◆ Exercise prompt
Output range, inclusive: from the line containing "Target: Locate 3" to the line containing "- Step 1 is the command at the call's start". Restate those lines from the data below word for word and only those.

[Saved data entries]
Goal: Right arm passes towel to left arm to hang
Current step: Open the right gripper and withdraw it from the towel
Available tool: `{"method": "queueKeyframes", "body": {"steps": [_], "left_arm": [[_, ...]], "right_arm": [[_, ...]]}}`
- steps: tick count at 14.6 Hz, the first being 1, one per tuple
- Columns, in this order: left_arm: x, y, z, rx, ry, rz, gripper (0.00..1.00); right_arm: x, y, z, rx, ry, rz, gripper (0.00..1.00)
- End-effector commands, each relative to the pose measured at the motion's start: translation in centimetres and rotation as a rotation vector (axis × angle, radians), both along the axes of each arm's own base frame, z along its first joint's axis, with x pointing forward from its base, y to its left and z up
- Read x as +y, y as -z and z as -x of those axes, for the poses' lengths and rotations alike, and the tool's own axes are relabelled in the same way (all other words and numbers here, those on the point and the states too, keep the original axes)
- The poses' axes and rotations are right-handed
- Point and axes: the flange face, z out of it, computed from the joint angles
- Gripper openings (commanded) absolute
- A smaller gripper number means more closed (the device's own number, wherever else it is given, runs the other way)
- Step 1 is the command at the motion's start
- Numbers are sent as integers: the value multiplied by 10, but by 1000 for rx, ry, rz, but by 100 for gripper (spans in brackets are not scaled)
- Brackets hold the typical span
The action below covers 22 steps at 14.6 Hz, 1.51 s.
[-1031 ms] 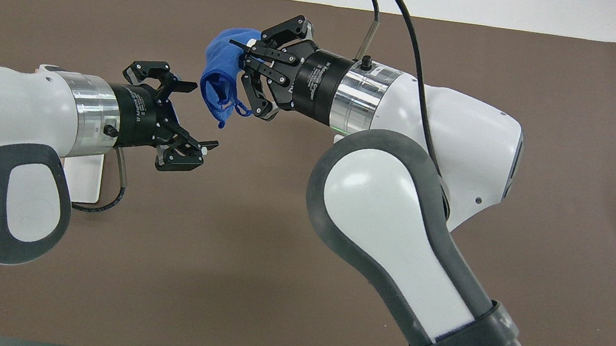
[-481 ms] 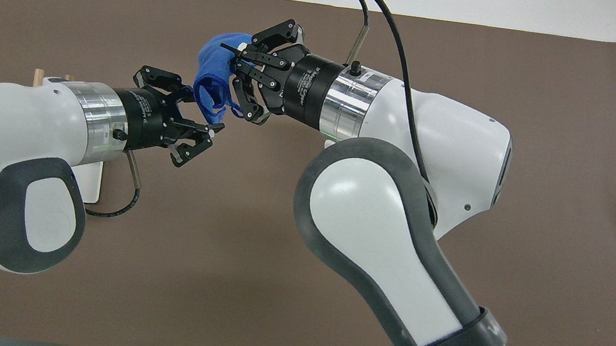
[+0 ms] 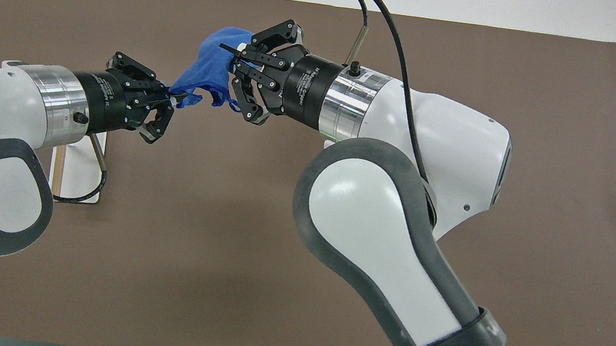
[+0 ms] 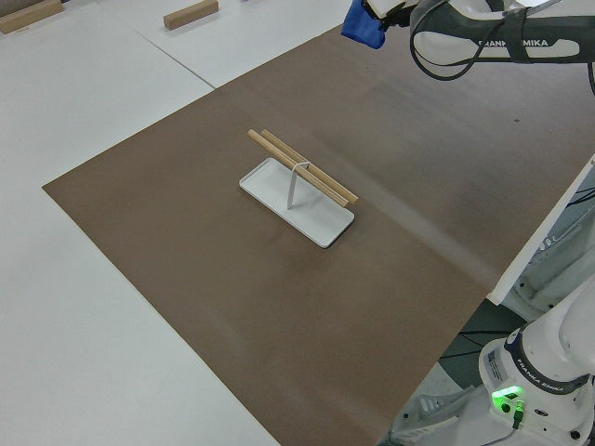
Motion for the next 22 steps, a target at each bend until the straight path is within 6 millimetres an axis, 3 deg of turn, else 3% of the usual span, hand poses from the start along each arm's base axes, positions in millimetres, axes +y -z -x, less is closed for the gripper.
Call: {"method": "queueKeyframes", "body": {"steps": [1,3,6,8,10,13,17,22], "left_arm": [[12,-7,-9,-46,21,-15,0],[15,-12,-9,-59,27,-30,0],[15,-20,-8,-136,125,-255,0],[13,-25,-8,-172,166,-350,0],[14,-24,-8,-189,195,-415,0],[14,-23,-7,-219,258,-557,0],[33,-19,-7,-234,352,-730,0],[56,-12,-3,-247,453,-845,0]], "right_arm": [[1,-3,0,-6,24,-13,0],[2,-3,0,-9,21,-10,0],[1,-2,0,-39,8,9,0],[0,0,-1,-94,-15,42,99],[-1,6,0,-226,-86,141,100],[-22,23,-10,-433,-211,387,100],[-81,48,-29,-606,-401,743,100],[-173,73,-39,-659,-882,1045,100]]}}
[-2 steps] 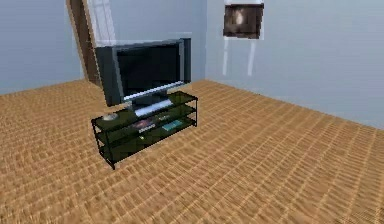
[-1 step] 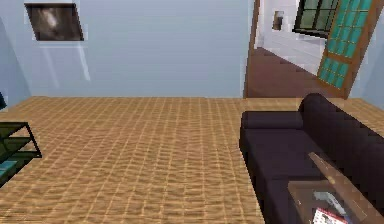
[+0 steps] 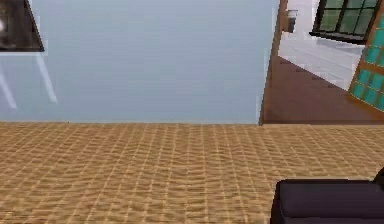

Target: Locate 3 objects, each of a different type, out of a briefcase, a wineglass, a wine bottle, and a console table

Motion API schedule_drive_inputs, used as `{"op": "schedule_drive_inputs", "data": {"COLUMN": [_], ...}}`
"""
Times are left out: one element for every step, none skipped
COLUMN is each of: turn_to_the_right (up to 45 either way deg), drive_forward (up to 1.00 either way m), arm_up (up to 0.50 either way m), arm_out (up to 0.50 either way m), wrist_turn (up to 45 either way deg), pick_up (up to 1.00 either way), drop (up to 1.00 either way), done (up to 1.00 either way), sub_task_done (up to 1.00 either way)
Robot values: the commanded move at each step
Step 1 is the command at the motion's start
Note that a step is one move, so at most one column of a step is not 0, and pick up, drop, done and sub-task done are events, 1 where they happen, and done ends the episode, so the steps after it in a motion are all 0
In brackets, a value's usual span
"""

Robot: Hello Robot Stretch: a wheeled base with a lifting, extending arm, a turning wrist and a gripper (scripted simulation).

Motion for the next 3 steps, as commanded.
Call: {"op": "schedule_drive_inputs", "data": {"turn_to_the_right": [0.0,3.0,0.0], "drive_forward": [1.00,0.00,0.30], "arm_up": [0.00,0.00,0.00], "arm_out": [0.00,0.00,0.00], "wrist_turn": [0.0,0.0,0.0], "pick_up": [0.00,0.00,0.00], "drop": [0.00,0.00,0.00], "done": [0.00,0.00,0.00], "sub_task_done": [0.00,0.00,0.00]}}
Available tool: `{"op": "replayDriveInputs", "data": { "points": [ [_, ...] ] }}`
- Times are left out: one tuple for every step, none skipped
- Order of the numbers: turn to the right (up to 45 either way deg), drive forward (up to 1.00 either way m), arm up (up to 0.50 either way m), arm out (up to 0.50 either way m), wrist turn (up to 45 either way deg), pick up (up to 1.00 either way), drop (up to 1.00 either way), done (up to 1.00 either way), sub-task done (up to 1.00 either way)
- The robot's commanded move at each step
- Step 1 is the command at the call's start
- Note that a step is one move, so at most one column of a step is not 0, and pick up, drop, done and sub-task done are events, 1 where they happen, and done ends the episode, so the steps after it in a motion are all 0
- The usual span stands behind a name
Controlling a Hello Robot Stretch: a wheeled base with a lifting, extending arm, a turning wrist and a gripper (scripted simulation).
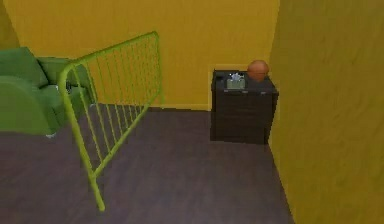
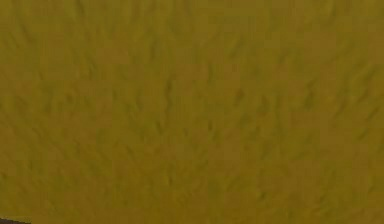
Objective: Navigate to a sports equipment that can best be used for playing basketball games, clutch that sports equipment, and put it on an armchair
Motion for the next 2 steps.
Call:
{"op": "replayDriveInputs", "data": {
  "points": [
    [6.0,0.00,0.00,0.00,0.0,0.00,0.00,0.00,0.00],
    [0.0,1.00,0.00,0.00,0.0,0.00,0.00,0.00,0.00]
  ]
}}
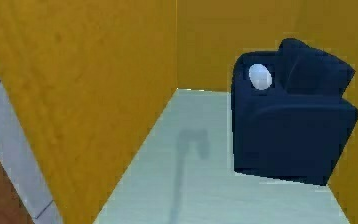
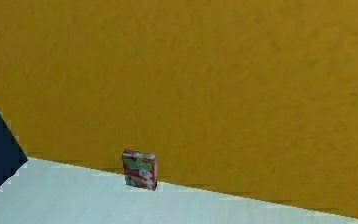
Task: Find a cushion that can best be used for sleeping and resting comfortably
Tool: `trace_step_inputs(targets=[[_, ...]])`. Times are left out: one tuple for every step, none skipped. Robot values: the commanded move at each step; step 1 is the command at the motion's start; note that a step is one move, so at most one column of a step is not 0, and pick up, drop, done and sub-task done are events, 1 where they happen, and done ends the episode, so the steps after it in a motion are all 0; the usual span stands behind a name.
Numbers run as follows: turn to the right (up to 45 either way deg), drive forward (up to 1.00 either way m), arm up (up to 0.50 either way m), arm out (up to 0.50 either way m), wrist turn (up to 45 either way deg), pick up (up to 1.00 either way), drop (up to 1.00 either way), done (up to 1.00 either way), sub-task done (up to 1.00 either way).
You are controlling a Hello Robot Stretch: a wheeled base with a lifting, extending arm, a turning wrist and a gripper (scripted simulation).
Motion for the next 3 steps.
trace_step_inputs(targets=[[0.0, 1.00, 0.00, 0.00, 0.0, 0.00, 0.00, 0.00, 0.00], [0.0, 0.40, 0.00, 0.00, 0.0, 0.00, 0.00, 0.00, 0.00], [15.0, 0.00, 0.00, 0.00, 0.0, 0.00, 0.00, 0.00, 0.00]])
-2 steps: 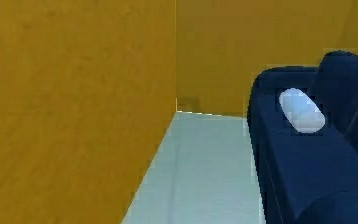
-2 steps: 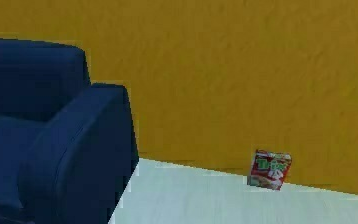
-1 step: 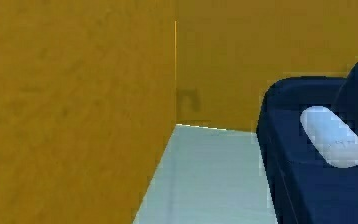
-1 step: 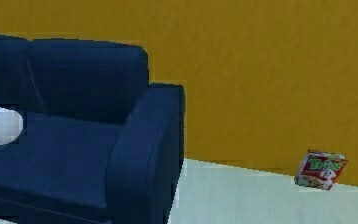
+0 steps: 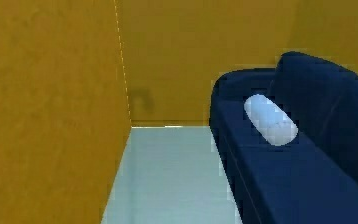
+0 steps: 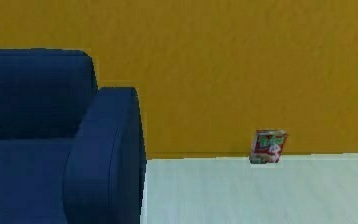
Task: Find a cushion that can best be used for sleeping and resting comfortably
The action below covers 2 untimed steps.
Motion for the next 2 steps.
trace_step_inputs(targets=[[0.0, 0.60, 0.00, 0.00, 0.0, 0.00, 0.00, 0.00, 0.00], [39.0, 0.00, 0.00, 0.00, 0.0, 0.00, 0.00, 0.00, 0.00]])
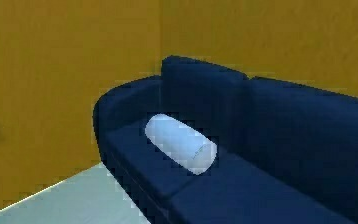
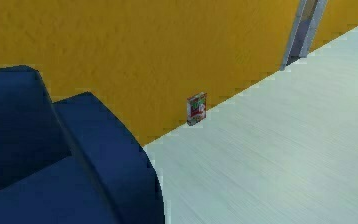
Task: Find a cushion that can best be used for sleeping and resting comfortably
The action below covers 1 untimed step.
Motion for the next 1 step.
trace_step_inputs(targets=[[0.0, 0.00, 0.00, 0.00, 0.0, 0.00, 0.00, 1.00, 0.00]])
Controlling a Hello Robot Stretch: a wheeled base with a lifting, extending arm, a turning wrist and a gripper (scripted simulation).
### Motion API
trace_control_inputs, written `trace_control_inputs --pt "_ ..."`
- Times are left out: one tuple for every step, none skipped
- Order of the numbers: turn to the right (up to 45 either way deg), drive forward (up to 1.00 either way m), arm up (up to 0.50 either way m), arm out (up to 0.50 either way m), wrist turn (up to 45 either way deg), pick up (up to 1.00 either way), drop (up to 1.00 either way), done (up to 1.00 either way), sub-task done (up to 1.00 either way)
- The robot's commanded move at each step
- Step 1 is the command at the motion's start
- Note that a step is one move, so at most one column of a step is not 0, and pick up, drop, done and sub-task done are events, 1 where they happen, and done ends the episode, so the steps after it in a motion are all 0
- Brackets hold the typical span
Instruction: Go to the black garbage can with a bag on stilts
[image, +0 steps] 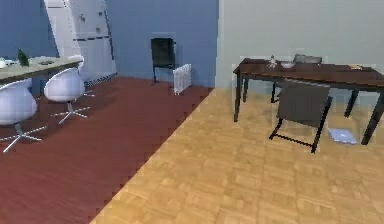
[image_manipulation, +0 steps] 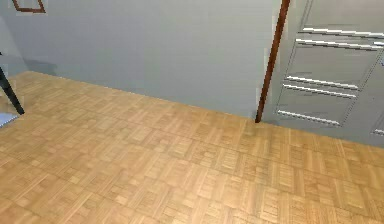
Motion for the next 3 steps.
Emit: trace_control_inputs --pt "-3.0 0.00 0.00 0.00 0.0 0.00 0.00 0.00 0.00" --pt "0.0 1.00 0.00 0.00 0.0 0.00 0.00 0.00 0.00" --pt "0.0 1.00 0.00 0.00 0.0 0.00 0.00 0.00 0.00"
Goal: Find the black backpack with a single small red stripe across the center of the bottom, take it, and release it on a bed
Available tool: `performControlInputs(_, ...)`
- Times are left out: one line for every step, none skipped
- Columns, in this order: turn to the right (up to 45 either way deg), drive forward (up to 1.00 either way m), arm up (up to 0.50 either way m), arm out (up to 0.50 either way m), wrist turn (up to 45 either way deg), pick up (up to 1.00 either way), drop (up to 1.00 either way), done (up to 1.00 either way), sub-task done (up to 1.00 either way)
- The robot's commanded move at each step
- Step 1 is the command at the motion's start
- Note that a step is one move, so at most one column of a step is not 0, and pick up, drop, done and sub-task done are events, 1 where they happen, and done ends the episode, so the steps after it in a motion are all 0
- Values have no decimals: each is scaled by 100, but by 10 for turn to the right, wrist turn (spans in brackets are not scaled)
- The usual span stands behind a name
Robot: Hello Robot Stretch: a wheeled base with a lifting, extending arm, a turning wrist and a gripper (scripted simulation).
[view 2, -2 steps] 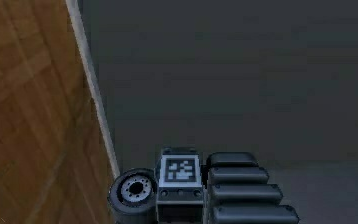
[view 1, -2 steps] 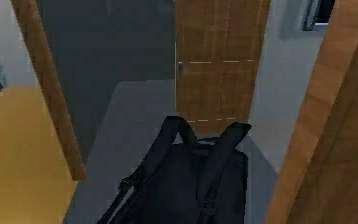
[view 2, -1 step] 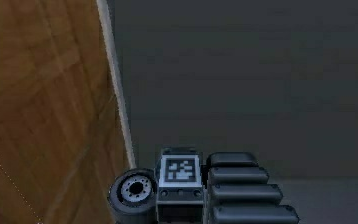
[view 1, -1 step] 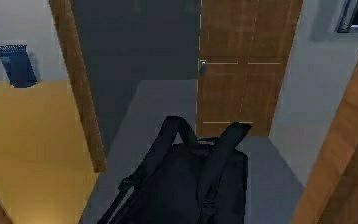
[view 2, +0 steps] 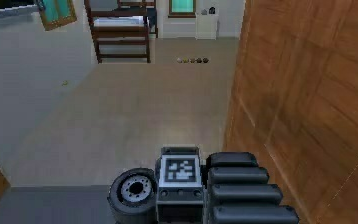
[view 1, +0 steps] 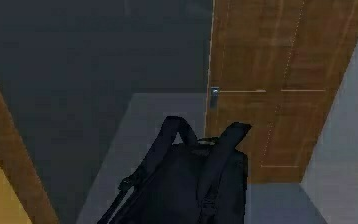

◆ Finished task
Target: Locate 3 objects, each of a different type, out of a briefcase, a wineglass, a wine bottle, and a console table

Motion API schedule_drive_inputs, used as `{"op": "schedule_drive_inputs", "data": {"COLUMN": [_], ...}}`
"""
Times are left out: one element for every step, none skipped
COLUMN is each of: turn_to_the_right (up to 45 either way deg), drive_forward (up to 1.00 either way m), arm_up (up to 0.50 either way m), arm_out (up to 0.50 either way m), wrist_turn (up to 45 either way deg), pick_up (up to 1.00 either way), drop (up to 1.00 either way), done (up to 1.00 either way), sub_task_done (up to 1.00 either way)
Robot values: the commanded move at each step
Step 1 is the command at the motion's start
Note that a step is one move, so at most one column of a step is not 0, and pick up, drop, done and sub-task done are events, 1 where they happen, and done ends the episode, so the steps after it in a motion are all 0
In brackets, a value's usual span
"""

Robot: Hello Robot Stretch: a wheeled base with a lifting, extending arm, a turning wrist and a gripper (scripted simulation).

Motion for the next 3 steps, as commanded.
Call: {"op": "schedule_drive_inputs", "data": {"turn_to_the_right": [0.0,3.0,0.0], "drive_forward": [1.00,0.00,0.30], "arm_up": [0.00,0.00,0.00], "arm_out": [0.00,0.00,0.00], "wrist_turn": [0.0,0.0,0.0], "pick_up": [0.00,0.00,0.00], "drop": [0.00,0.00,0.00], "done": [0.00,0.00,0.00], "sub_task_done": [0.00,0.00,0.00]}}
Available tool: `{"op": "replayDriveInputs", "data": { "points": [ [_, ...] ] }}`
- Times are left out: one tuple for every step, none skipped
- Order of the numbers: turn to the right (up to 45 either way deg), drive forward (up to 1.00 either way m), arm up (up to 0.50 either way m), arm out (up to 0.50 either way m), wrist turn (up to 45 either way deg), pick up (up to 1.00 either way), drop (up to 1.00 either way), done (up to 1.00 either way), sub-task done (up to 1.00 either way)
- The robot's commanded move at each step
- Step 1 is the command at the call's start

With that, the output is done.